At the same time, there’s been a huge rise in the amount of music that is available to consumers, from both paid subscription services and free ad-supported streaming, making it increasingly harder for all but the most popular artists to reach large audiences and earn a decent income.
In 2021, more than 138 billion music tracks were streamed in the U.K., yet less than 1% of all artists achieve more than one million streams per month, according to the CMA’s research. That level of streams would earn an artist around £12,000 ($14,500) per year after record company and streaming service deductions, says the regulator. The CMA found that over 60% of streams were of music recorded by only the top 0.4% of artists.

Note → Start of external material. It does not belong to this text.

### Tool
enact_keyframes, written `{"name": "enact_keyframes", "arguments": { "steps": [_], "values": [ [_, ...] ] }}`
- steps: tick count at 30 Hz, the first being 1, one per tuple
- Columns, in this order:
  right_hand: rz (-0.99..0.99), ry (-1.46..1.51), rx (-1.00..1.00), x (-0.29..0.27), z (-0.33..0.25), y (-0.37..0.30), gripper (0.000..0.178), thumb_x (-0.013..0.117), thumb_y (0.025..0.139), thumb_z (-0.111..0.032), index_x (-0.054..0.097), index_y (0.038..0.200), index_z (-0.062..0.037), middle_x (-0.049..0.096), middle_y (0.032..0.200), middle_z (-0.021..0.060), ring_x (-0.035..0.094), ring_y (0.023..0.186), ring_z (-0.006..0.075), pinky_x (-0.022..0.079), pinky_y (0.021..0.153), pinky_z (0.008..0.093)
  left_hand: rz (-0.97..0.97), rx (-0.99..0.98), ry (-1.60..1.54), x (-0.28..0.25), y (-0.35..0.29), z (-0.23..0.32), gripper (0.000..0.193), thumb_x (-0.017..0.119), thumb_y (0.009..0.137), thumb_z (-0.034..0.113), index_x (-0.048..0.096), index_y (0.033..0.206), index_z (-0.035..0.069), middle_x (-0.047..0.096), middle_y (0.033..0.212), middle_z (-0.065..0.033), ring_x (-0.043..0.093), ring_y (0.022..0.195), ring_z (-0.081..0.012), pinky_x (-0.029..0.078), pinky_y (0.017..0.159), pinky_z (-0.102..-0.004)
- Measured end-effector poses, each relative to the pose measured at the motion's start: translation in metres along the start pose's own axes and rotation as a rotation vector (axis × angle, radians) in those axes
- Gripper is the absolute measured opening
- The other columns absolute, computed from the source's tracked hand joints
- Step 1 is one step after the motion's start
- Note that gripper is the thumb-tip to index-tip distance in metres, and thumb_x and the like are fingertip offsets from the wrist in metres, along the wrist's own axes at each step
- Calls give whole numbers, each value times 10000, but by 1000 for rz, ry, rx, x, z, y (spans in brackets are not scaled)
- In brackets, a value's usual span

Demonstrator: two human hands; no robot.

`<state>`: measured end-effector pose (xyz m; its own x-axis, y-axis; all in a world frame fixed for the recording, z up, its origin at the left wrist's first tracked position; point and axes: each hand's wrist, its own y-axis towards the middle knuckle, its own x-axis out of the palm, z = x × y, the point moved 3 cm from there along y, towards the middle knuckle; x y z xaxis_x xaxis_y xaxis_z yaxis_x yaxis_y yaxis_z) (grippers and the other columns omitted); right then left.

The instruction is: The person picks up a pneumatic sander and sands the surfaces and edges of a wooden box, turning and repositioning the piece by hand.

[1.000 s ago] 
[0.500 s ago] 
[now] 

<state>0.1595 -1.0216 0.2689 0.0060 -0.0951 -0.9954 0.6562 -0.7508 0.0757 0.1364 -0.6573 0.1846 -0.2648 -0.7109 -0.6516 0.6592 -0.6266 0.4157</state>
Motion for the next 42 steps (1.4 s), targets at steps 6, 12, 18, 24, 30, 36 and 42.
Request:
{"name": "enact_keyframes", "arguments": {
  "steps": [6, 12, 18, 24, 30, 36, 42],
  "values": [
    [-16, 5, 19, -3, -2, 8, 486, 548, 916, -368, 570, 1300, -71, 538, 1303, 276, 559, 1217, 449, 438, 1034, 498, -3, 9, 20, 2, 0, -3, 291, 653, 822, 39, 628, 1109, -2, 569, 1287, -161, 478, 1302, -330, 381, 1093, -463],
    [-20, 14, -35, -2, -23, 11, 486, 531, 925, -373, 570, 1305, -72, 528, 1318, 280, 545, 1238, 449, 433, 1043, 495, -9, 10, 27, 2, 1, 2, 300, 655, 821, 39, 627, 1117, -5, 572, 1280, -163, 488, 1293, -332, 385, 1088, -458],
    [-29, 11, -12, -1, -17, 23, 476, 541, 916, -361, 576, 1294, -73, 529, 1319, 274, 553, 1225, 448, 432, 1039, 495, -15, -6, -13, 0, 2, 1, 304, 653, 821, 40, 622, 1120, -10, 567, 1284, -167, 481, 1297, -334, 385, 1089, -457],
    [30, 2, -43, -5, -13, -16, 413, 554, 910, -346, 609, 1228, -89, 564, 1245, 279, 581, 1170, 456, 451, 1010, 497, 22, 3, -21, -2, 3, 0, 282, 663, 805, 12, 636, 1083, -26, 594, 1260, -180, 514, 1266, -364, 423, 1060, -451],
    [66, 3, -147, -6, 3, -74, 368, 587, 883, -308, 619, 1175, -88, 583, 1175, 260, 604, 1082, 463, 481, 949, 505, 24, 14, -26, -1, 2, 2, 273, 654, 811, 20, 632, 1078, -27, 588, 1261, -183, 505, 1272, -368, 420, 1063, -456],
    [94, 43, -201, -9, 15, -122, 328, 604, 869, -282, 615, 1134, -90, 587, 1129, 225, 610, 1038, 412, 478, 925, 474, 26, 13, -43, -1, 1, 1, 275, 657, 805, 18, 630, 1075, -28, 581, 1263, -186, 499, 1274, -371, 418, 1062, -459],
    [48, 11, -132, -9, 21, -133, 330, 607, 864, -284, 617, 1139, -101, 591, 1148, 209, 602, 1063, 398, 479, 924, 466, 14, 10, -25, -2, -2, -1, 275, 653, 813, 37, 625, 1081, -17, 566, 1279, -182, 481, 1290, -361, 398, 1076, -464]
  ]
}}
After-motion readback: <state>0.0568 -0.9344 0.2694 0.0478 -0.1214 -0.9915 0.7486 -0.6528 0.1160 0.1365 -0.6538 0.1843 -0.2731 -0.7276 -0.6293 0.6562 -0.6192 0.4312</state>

“We heard from many artists and songwriters across the U.K. about how they struggle to make a decent living from these [streaming] services,” says Sarah Cardell, interim chief executive of the CMA. Despite empathizing with creators’ “understandable concerns,” Cardell says the watchdog’s findings show that low returns for the majority of artists “are not the result of ineffective competition” between the three major record labels — Universal Music Group, Sony Music Entertainment and Warner Music Group – which make up 75% of the U.K.’s recorded music market (independents account for the remaining 25%).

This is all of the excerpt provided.